As to the suggestions of my noble friend the Chairman of Committees, I have only to say that in a matter of this kind the Government and the Ministry would naturally pay the greatest attention to any suggestion which he put forward. While I cannot give him an answer as to how far his suggestions can be adopted, I can assure him that they will be most carefully considered, and that they will receive the attention which the weight of his authority demands. I hope that that explanation may have gone some way to relieve any anxieties which exist in this particular case, and that in the circumstances your Lordships will think it right to give this Bill a Second Reading, and then to send it to a Joint Select Committee. I hope that anyone who is in any way perturbed as to any proposals in the Bill will foe good enough to acquaint himself with the reasons which justify, or would seem to the Committee to justify, the inclusion of these provisions, looking at the interim Report in which the matter is carefully and fully considered. I would only add once more how very much we are indebted, in this most complicated and intricate question of public health legislation, to the efforts of the Committee over which Lord Addington presided with so much distinction.
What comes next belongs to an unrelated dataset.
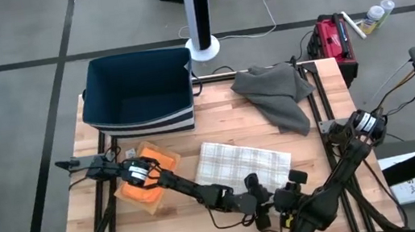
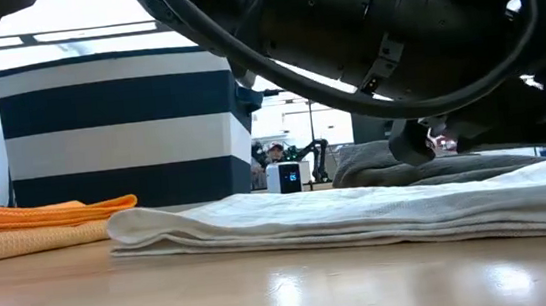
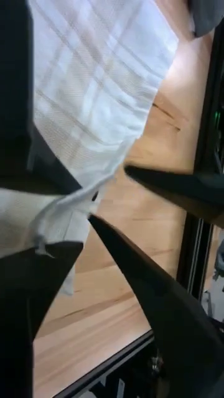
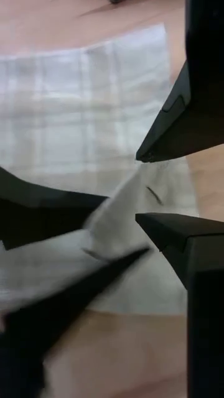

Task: Fold towel
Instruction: Fold the white patterned kitchen towel

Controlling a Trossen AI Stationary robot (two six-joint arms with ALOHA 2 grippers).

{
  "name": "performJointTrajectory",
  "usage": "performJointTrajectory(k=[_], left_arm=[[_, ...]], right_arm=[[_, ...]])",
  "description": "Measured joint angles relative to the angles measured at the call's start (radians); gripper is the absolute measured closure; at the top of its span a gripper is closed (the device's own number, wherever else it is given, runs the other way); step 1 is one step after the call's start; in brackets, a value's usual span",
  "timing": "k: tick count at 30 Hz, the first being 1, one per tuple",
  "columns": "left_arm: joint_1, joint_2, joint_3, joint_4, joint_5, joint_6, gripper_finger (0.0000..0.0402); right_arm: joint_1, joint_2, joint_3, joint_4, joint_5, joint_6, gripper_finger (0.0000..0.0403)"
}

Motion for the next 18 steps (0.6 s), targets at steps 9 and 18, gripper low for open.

§ On Question, Bill read 2a.
My Lords, I rise to move the Second Motion standing in my name—namely, that it is desirable that this Bill be referred to a Joint Committee.
§ Moved to resolve, That it is desirable that the Bill be referred to a Joint Committee of both Houses of Parliament.—(Viscount Gage.)
§ On Question, Motion agreed to.
§ Ordered, That a Message be sent to the Commons to acquaint them therewith and to desire their concurrence.